Team Obama has turned upside down over Syria. Once-dovish Secretary of State John Kerry is now a hawk, while America’s top general seems to fear military action.
In a high-level meeting last week, Kerry called for strikes on Syrian airfields to aid rebels warring with Bashar al-Assad. But Gen. Martin Dempsey, chairman of the Joint Chiefs of Staff, took issue with that.
According to Bloomberg’s Jeffrey Goldberg, Dempsey said the Air Force “could not simply drop a few bombs, or fire a few missiles, at targets inside Syria: To be safe, the US would have to neutralize Syria’s integrated air-defense system, an operation that would require 700 or more sorties.” In April, he stressed the difficulty of creating a no-fly zone there.
By all means, a good general should consider his troops’ safety and think ahead in planning action. But Dempsey isn’t fooling anyone: Israeli planes struck Syria twice in May, hitting a missile depot and a chemical-weapons site. In January, Israel destroyed a Syrian convoy carrying anti-aircraft missiles. It bombed a Syrian nuclear facility in 2007. And Israeli jets buzzed Assad’s palaces in 2006 and 2003.

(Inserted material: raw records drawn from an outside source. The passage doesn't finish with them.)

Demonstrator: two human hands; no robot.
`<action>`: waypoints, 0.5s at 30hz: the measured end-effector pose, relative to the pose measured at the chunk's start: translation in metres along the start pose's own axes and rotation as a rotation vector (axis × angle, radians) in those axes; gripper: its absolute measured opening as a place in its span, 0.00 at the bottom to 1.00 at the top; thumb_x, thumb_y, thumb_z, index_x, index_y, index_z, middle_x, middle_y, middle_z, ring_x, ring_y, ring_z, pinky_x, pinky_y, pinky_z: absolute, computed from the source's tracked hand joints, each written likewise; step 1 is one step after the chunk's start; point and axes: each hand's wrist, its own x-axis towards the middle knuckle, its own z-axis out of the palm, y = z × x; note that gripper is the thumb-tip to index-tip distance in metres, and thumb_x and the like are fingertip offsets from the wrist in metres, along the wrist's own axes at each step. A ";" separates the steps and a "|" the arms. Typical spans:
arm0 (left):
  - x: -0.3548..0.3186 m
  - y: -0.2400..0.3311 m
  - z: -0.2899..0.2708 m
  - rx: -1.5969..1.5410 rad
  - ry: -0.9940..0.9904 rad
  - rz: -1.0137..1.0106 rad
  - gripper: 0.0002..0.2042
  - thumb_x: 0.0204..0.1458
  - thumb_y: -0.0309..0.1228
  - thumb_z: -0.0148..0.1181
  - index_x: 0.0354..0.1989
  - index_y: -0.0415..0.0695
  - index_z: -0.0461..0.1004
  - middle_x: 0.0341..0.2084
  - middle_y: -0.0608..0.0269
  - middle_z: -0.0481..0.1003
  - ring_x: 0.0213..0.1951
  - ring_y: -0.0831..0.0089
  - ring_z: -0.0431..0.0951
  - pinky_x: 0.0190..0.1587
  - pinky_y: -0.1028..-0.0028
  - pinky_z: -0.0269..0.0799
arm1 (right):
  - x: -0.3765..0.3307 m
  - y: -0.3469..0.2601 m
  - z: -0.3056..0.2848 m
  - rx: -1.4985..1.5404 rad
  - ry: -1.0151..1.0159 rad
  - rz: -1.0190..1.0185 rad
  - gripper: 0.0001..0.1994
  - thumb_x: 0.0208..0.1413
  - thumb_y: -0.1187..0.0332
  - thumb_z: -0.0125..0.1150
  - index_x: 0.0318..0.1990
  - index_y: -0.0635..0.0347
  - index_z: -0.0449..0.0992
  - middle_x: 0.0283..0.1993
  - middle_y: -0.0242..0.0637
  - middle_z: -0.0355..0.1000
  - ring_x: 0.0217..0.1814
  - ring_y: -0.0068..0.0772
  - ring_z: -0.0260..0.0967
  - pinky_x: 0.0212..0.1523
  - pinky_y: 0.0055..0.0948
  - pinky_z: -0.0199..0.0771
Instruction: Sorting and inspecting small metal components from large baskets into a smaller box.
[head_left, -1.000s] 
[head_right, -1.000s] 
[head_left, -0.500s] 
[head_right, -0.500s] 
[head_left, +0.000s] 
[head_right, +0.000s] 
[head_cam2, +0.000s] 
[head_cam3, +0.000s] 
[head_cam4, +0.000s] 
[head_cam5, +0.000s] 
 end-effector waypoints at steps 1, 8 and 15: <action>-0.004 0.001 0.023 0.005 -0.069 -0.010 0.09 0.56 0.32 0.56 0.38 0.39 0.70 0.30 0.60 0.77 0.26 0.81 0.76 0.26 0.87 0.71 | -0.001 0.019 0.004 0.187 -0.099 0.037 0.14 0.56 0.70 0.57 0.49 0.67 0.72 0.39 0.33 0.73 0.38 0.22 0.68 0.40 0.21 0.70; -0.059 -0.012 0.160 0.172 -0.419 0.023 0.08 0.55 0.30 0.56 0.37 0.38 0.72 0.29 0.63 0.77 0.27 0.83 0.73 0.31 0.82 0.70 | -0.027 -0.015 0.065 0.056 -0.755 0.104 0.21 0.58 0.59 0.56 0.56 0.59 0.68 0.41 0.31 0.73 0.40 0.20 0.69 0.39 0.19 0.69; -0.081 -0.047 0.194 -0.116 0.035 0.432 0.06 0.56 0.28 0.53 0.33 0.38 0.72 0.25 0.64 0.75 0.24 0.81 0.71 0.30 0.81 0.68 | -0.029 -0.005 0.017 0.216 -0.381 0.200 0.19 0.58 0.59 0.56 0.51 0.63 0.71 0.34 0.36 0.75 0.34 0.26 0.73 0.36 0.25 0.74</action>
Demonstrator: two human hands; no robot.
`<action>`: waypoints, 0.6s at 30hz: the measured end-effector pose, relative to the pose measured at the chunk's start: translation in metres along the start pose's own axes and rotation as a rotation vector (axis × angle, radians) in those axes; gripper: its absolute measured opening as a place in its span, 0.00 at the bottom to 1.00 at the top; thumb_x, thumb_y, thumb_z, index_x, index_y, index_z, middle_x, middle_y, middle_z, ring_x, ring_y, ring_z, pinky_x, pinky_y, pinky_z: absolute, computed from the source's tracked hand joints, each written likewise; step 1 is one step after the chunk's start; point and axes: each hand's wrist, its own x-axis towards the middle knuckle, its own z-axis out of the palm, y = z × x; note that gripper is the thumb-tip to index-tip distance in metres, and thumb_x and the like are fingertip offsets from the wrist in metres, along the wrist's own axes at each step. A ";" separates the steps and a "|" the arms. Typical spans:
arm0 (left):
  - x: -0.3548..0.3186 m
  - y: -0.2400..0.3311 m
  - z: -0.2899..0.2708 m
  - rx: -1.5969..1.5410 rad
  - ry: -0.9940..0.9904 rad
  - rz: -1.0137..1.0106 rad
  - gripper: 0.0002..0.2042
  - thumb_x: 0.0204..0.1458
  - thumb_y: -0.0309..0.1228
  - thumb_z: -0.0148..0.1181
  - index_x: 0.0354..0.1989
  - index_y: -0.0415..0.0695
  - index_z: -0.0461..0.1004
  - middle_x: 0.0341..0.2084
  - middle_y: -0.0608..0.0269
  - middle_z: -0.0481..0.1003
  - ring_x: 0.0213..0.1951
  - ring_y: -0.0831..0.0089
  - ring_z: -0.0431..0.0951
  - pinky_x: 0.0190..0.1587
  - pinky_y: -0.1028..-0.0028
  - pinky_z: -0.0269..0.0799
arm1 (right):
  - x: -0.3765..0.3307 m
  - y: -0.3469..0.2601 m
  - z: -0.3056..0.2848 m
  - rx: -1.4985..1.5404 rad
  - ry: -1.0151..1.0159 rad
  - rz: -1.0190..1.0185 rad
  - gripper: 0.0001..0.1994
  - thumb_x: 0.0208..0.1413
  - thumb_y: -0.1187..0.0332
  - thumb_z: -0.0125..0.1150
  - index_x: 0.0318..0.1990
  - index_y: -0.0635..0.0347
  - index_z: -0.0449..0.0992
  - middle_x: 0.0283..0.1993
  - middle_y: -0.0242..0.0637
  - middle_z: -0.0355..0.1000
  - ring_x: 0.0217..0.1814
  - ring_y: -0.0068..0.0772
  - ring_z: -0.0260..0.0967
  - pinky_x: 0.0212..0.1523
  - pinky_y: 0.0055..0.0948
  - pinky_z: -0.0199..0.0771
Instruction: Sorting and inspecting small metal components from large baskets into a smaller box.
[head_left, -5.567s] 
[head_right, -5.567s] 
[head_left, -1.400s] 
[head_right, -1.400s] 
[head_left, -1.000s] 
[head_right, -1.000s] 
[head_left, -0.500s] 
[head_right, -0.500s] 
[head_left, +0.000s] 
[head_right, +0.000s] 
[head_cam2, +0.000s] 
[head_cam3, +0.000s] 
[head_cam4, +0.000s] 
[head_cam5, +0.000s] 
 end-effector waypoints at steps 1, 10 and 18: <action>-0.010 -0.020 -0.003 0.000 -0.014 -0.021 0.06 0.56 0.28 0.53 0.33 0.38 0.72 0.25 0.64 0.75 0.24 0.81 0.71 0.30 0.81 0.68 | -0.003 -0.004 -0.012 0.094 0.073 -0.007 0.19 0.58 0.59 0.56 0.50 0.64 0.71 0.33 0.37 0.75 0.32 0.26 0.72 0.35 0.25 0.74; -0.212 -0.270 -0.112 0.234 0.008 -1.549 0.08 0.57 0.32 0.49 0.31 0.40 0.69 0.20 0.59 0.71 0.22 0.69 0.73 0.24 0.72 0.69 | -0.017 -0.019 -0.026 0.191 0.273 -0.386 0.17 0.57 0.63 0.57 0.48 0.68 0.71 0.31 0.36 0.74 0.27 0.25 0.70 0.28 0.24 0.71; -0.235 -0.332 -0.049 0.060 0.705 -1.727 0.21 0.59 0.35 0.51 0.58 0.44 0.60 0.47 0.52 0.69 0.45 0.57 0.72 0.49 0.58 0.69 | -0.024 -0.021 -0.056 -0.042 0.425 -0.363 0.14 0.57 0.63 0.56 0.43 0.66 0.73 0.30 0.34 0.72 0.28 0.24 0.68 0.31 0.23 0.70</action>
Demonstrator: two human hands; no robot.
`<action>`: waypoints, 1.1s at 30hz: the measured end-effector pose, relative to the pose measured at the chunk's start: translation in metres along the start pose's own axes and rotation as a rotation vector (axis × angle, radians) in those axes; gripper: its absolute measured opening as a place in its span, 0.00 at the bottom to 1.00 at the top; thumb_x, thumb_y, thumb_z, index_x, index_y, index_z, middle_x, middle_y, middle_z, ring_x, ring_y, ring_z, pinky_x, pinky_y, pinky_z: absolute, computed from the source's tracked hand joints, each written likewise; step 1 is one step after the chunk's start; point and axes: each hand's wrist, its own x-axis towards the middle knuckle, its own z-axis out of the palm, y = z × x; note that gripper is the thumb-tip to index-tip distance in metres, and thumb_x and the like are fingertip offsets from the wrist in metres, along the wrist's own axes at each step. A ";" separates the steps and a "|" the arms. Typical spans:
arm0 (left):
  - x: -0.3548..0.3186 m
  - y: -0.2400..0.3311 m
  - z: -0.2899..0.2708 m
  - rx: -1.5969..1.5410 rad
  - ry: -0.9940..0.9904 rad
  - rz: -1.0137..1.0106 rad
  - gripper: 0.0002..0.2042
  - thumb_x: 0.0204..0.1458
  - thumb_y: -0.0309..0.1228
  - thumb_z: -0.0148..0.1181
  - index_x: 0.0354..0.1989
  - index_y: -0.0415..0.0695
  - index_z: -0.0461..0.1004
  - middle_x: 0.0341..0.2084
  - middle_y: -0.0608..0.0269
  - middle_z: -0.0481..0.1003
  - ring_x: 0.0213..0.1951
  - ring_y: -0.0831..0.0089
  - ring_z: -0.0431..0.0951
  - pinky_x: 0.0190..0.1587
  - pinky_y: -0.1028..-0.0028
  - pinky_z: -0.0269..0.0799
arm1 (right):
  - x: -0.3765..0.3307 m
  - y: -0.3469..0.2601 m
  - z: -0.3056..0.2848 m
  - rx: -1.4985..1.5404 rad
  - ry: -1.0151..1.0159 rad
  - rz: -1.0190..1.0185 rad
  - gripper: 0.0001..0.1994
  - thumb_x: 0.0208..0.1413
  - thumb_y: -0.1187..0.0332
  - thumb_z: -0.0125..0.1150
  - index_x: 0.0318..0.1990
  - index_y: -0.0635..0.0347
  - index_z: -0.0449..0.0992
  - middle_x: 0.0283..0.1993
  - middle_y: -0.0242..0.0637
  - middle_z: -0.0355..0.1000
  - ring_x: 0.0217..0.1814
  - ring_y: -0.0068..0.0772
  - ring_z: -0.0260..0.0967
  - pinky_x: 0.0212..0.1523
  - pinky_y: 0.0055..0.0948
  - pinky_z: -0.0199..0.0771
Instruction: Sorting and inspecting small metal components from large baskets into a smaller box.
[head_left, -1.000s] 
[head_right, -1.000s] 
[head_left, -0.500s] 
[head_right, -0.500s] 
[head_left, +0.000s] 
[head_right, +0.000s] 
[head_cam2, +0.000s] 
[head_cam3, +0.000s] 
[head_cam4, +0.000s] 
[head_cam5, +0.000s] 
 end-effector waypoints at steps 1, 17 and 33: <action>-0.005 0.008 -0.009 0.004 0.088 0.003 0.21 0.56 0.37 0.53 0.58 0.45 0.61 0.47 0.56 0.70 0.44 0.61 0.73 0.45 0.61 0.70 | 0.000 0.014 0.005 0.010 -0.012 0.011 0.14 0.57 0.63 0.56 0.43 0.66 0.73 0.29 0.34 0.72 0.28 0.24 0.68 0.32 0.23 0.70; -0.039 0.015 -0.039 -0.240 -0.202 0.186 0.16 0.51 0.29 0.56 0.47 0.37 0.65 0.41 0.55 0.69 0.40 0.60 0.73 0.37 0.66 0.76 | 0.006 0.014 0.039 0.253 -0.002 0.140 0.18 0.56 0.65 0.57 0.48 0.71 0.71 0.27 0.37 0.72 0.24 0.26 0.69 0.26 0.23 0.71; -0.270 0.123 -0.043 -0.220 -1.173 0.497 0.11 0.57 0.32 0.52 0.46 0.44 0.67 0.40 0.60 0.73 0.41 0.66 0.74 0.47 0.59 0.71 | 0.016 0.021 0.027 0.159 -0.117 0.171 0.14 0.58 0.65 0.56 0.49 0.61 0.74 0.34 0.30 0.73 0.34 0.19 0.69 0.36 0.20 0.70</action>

It’s not as if Israel has superior weaponry — it uses American-made F-15s and F-16s, and it lacks the stealth bombers America has. Yet its strikes didn’t take hundreds of flights or cost Israel any planes or pilots.
Ultimately, of course, it will be up to the president to decide how America responds to the conflict in Syria, which lately has tilted in favor of its butcher dictator and his allies from Hezbollah and Iran.
But part of Dempsey’s job is to offer options and strategies from which his boss can choose — not to sabotage any and all action by hyping risks. He’d do well, that is, to focus on shooting down enemies rather than ideas for dealing with Assad.